Exercise instructions -
Could you copy every line of the data that contains "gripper"?

=== Data shown ===

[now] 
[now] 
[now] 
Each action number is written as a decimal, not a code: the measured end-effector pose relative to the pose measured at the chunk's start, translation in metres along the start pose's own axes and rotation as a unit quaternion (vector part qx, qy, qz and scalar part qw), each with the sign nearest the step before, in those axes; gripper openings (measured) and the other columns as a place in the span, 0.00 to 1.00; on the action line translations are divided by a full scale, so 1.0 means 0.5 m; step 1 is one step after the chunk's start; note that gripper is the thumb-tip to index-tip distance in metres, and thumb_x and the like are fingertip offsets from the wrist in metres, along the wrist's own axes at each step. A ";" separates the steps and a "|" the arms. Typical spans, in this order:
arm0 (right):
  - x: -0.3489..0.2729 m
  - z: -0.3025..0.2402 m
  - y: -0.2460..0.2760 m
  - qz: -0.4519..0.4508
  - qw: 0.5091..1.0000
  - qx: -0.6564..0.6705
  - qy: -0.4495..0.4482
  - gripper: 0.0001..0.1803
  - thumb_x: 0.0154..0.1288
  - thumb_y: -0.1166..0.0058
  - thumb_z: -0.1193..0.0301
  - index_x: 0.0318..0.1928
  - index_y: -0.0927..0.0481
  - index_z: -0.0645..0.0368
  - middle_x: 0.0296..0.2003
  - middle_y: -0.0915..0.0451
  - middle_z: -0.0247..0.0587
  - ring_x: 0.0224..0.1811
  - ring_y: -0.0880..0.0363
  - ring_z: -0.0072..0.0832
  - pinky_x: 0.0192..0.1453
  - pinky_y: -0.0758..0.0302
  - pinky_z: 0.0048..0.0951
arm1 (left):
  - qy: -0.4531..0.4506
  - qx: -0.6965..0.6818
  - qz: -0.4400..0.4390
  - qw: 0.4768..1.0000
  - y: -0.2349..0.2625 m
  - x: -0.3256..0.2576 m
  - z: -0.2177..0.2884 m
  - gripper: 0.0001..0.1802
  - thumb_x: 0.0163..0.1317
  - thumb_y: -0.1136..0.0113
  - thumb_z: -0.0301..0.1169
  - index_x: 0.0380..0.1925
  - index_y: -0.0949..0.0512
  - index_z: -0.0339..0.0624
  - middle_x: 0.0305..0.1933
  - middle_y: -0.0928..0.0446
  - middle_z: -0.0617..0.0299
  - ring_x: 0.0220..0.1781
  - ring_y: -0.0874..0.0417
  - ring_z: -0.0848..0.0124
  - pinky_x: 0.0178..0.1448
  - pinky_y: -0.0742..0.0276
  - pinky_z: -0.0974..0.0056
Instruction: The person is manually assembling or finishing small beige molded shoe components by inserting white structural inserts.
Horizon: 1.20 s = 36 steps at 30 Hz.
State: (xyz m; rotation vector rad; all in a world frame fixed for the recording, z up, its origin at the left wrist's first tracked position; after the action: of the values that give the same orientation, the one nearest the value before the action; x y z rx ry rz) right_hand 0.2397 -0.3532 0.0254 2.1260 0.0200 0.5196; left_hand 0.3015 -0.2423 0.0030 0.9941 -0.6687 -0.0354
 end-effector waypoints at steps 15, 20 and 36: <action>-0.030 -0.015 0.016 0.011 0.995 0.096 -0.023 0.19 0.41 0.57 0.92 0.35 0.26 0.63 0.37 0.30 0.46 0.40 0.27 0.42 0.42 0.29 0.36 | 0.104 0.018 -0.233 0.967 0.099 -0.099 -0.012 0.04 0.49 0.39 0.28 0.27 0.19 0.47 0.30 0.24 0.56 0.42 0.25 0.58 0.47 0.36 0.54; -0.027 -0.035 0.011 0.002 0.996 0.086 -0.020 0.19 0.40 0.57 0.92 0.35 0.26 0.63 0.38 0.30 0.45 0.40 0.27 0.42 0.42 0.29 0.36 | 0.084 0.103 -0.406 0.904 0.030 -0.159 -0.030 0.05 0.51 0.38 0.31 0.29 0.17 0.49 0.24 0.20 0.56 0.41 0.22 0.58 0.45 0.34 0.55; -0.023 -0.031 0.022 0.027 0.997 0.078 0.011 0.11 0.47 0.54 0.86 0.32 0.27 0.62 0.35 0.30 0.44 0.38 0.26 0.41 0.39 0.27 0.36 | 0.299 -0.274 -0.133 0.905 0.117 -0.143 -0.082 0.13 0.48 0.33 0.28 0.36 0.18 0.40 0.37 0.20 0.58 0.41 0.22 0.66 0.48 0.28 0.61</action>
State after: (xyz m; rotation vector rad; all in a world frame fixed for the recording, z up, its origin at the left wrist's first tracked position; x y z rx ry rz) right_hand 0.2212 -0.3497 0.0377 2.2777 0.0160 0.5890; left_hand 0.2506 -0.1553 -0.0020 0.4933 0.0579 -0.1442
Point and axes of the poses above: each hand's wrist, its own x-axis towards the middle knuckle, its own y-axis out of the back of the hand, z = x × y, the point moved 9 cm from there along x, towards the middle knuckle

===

Finished task -
Each action number is written as a decimal, not a code: the measured end-effector pose relative to the pose measured at the chunk's start, translation in metres along the start pose's own axes and rotation as a unit quaternion (vector part qx, qy, qz and scalar part qw), each with the sign nearest the step before, in those axes; gripper openings (measured) and the other columns as a place in the span, 0.00 to 1.00; on the action line translations are divided by a full scale, so 1.0 means 0.5 m; step 1 is one step after the chunk's start; note that gripper is the thumb-tip to index-tip distance in metres, and thumb_x and the like are fingertip offsets from the wrist in metres, along the wrist's own axes at each step. A ";" separates the steps and a "|" the arms. Typical spans, in this order:
  - gripper: 0.0001..0.1803
  - gripper: 0.0001..0.1802

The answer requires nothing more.